A decade later, that thesis remains as true as ever. But the logic of the expansion is not so obvious. The shareholders of Mr. Doyle’s company, Potash Corp. of Saskatchewan Inc., cannot help but think about two key numbers: nine and 17.
Nine million tonnes is Potash Corp.’s anticipated production level in 2013. Thanks to those expansion projects, its capacity will be 17.1 million tonnes by 2015. Even this year, Potash Corp.’s production will not come close to its capacity of 12.8 million tonnes. So what will it do with 17?
It is fair to say that this is not the scenario Mr. Doyle envisioned when he greenlighted the $8.3-billion expansion a decade ago. If even some of that money was returned to shareholders instead, they would have been ecstatic. It has led some onlookers to suggest that Potash Corp. and other producers, which are also ramping up production, have expanded too far and too fast, costing themselves pricing power.
In hindsight you could say that,” said Fai Lee, an analyst at Odlum Brown. “But at the time, [the expansions] seemed to make sense because demand was growing at a reasonably steady pace. Call it 4%.”
The problem is that demand unexpectedly flatlined in the last several years, leaving the industry with too much capacity. Oversupply has become a major concern for investors and contributed to the negativity surrounding the sector, despite forecasts of higher demand this year.
“There has been zero potash demand growth in the last eight or nine years. Zero,” said National Bank analyst Robert Winslow. “And while demand has been flat, supply has been rising.”
Mr.

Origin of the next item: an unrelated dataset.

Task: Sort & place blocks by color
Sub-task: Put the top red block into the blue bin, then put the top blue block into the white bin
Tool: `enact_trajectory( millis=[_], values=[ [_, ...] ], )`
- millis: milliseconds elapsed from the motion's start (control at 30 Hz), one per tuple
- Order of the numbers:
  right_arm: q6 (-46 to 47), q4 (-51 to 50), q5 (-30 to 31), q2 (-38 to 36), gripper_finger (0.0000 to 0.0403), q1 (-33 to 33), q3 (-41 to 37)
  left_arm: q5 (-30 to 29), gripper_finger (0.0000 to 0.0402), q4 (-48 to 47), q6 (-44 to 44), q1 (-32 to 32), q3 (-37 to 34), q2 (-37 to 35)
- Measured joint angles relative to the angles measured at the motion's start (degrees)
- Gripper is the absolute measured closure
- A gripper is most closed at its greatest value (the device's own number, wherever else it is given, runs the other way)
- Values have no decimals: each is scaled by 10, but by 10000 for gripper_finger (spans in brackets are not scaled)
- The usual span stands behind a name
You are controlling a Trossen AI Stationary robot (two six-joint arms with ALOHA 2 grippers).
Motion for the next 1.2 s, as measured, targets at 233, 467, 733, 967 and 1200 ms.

Lee said global production capacity has grown by about 10 million tonnes since 2007, despite flat demand. And Mr. Winslow calculated that supply will grow an additional 4% per year through 2017. This is what he calls “high-probability” supply, meaning it comes from existing producers. It does not even account for potential new entrants like BHP Billiton Ltd., which wants to build the world’s largest potash mine by far.
It raises the question of when demand will finally catch up to supply, and how much idled production the industry will be stuck with in the meantime. The more excess capacity there is, the tougher it will be to raise prices.